Julie found them, like that. Julie saw them that way, maybe only minutes after Crowley had crumpled to his knees, and came back, hours later, when they and she were calmer. Came back, when the storm had passed, and stood quietly over them until Crowley looked up at her. Until Crowley had looked up at the sudden understanding in her eyes, and the awe, and the desperate pity, and whispered it with the flash of fingers to his angel. Whispered that she knew, that she saw, and that she understood. Julie waited until she saw that they both knew that, that they both ... understood it, trusted it.

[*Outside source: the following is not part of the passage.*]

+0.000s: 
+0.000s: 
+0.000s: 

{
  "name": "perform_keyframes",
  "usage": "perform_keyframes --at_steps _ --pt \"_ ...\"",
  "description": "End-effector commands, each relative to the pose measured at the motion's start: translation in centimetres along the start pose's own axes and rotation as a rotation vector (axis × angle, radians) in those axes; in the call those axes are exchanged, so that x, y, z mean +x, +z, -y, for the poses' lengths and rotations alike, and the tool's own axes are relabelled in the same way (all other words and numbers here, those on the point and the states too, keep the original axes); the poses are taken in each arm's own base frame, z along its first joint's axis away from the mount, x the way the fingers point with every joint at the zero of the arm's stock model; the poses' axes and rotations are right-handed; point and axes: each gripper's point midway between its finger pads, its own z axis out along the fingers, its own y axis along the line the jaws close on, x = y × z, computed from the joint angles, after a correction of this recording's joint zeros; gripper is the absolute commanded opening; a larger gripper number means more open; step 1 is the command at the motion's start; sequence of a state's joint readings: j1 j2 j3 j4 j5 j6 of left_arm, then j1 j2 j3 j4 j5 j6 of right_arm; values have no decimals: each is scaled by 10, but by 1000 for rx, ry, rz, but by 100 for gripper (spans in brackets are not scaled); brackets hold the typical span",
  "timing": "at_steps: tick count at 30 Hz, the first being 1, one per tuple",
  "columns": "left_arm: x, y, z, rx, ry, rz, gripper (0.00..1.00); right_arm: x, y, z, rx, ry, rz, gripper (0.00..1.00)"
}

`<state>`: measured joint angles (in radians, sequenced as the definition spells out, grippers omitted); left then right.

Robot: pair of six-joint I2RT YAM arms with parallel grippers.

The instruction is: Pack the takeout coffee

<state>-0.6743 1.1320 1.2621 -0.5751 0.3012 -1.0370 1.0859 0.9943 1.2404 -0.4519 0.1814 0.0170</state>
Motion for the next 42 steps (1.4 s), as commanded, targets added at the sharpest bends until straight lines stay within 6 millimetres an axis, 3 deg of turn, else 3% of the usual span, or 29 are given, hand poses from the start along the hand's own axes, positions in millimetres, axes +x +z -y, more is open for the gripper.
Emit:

And then Julie left. Not far. Never far. But enough to let them ... rest. Let them ... understand.
That had been six hours ago. Yesterday evening, as time ran on Earth. They were curled now ... wrapped around each other in Julie's guest bedroom. Curled up together on a bed, wrapped in sheets and wings, in comforts they'd forgotten. Aziraphale was still mostly dressed. Still wearing trousers and that jumper, both now considerably more ragged. Crowley was still naked. He hadn't ... he couldn't bear it, not then, not now, not yet. Aziraphale had been too much already. He hadn't been able to bear it.
Tomorrow, perhaps, he could. Tomorrow ... perhaps he could bear a lot of things.
Earth was different, now, he thought, looking down at his angel, looking down at an angel he had thought lost centuries ago in Hell, and an angel that had never seen Earth. He watched Aziraphale sleep, this strange being both familiar and new, so different in this light, in this world. His being. His angel. No matter if he was six thousand years familiar and centuries strange, or a being born in Hell who only vaguely remembered what he'd once been. Earth was different now, they were different now, but either way ... Either way, Aziraphale was still his. Still curled at his side, fingers whispering silent secrets against Crowley's skin even in his sleep, still something he had never been meant to have, and had paid the price for, and counted it, even now, so very, very worth it.
Maybe this had been that demon's revenge. Maybe Earth, with all its strangeness and all the memories of what had once been, had been the trick the little bugger had pulled, the forfeit on an inadequate kiss.
If it was, if they ever met again ... Crowley would have to thank him for it. Crowley would have to thank him.